Task statement: Write out every line below again exactly as it stands, skipping each image.

+++ Data below +++

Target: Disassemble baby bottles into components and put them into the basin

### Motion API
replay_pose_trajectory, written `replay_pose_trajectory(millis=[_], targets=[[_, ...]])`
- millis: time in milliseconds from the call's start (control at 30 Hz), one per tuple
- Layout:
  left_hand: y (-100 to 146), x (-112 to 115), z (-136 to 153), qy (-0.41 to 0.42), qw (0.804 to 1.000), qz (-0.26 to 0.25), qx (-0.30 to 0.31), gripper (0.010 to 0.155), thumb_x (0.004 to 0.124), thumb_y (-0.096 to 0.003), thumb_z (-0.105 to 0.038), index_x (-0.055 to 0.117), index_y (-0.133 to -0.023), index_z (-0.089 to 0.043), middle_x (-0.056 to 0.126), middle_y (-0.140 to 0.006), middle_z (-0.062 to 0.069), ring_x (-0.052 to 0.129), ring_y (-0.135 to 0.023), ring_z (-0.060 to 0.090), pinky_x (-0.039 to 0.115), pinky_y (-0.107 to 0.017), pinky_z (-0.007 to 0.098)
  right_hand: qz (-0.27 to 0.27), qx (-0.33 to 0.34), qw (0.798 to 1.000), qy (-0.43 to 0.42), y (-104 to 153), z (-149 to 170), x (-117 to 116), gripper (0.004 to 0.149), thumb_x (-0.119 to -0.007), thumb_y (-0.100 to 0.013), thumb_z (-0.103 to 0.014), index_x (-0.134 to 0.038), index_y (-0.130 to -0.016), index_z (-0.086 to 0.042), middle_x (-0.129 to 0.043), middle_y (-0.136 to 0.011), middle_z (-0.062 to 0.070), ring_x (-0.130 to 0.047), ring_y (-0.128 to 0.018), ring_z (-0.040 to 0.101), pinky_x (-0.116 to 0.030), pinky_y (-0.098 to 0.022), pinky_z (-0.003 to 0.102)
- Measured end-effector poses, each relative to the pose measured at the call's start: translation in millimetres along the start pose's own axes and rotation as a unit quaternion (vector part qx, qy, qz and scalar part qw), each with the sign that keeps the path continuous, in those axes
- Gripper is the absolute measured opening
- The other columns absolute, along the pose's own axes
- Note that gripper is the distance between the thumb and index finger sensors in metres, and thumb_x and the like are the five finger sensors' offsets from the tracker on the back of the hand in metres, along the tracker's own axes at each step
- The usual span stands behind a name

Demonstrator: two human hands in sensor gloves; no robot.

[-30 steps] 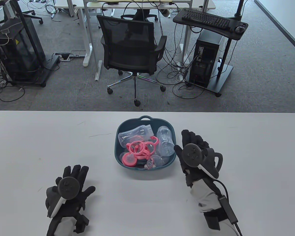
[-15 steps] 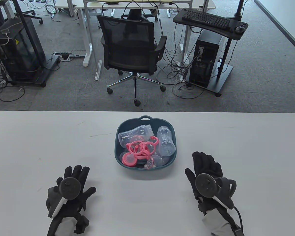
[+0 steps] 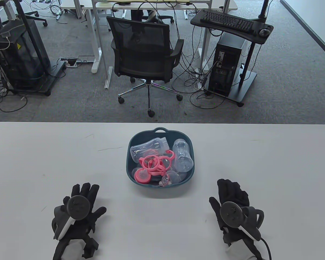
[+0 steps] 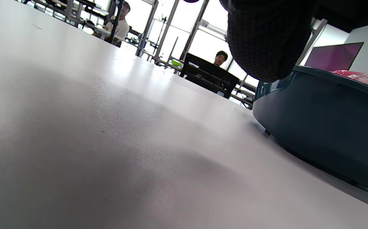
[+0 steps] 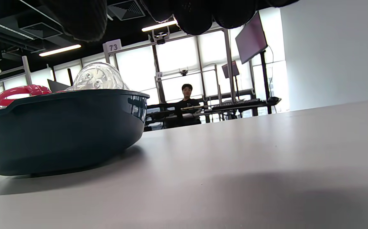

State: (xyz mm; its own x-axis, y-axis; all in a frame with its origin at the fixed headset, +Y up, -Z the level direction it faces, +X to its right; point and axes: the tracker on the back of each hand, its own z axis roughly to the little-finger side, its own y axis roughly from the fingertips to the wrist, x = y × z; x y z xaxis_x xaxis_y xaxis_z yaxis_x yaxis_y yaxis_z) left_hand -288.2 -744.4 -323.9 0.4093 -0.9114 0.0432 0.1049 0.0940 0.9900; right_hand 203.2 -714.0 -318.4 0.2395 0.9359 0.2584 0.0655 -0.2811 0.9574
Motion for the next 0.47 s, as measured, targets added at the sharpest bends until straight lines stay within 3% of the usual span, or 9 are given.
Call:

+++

Exercise result:
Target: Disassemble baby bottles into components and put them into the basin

### Motion API
replay_pose_trajectory, written `replay_pose_trajectory(millis=[_], targets=[[_, ...]])`
- millis: time in milliseconds from the call's start (control at 30 Hz), one per tuple
- Layout:
  left_hand: y (-100 to 146), x (-112 to 115), z (-136 to 153), qy (-0.41 to 0.42), qw (0.804 to 1.000), qz (-0.26 to 0.25), qx (-0.30 to 0.31), gripper (0.010 to 0.155), thumb_x (0.004 to 0.124), thumb_y (-0.096 to 0.003), thumb_z (-0.105 to 0.038), index_x (-0.055 to 0.117), index_y (-0.133 to -0.023), index_z (-0.089 to 0.043), middle_x (-0.056 to 0.126), middle_y (-0.140 to 0.006), middle_z (-0.062 to 0.069), ring_x (-0.052 to 0.129), ring_y (-0.135 to 0.023), ring_z (-0.060 to 0.090), pinky_x (-0.039 to 0.115), pinky_y (-0.107 to 0.017), pinky_z (-0.007 to 0.098)
  right_hand: qz (-0.27 to 0.27), qx (-0.33 to 0.34), qw (0.798 to 1.000), qy (-0.43 to 0.42), y (-104 to 153), z (-149 to 170), x (-117 to 116), gripper (0.004 to 0.149), thumb_x (-0.119 to -0.007), thumb_y (-0.100 to 0.013), thumb_z (-0.103 to 0.014), index_x (-0.134 to 0.038), index_y (-0.130 to -0.016), index_z (-0.086 to 0.042), middle_x (-0.129 to 0.043), middle_y (-0.136 to 0.011), middle_z (-0.062 to 0.070), ring_x (-0.130 to 0.047), ring_y (-0.128 to 0.018), ring_z (-0.040 to 0.101), pinky_x (-0.116 to 0.030), pinky_y (-0.098 to 0.022), pinky_z (-0.003 to 0.102)
- Measured end-effector poses, each relative to the pose measured at the call's start: translation in millimetres along the start pose's own axes and rotation as a unit quaternion (vector part qx, qy, qz and scalar part qw), each with the sign that keeps the path continuous, in those axes
- Gripper is the absolute measured opening
- The other columns absolute, along the pose's own axes
- Note that gripper is the distance between the thumb and index finger sensors in metres, and thumb_x and the like are the five finger sensors' offsets from the tracker on the back of the hand in metres, along the tracker's own axes at each step
- The usual span stands behind a name

Demonstrator: two human hands in sensor gloves; no robot.

[-30 steps] 
[-15 steps] 
[+0 steps] 
[+0 steps] 
[+0 steps] 

State: (xyz mm; its own x-axis, y-axis; all in a frame with its origin at the fixed headset, +Y up, -Z the level direction it faces, +X to its right; point and axes: the tracker on the back of each hand, its own z axis roughly to the little-finger side, its own y axis roughly from the fingertips to the wrist, x = y × z; x y z xaxis_x xaxis_y xaxis_z yaxis_x yaxis_y yaxis_z) left_hand -288.2 -744.4 -323.9 0.4093 -0.9114 0.0432 0.1049 0.0940 0.9900; right_hand 203.2 -714.0 -318.4 0.2395 0.9359 0.2584 0.0655 -0.2811 0.9574
Motion for the next 0.47 s, as measured, targets added at the sharpest bends until straight lines stay within 3% of the usual span, or 9 are given.
Call:

Nothing else belongs to this answer.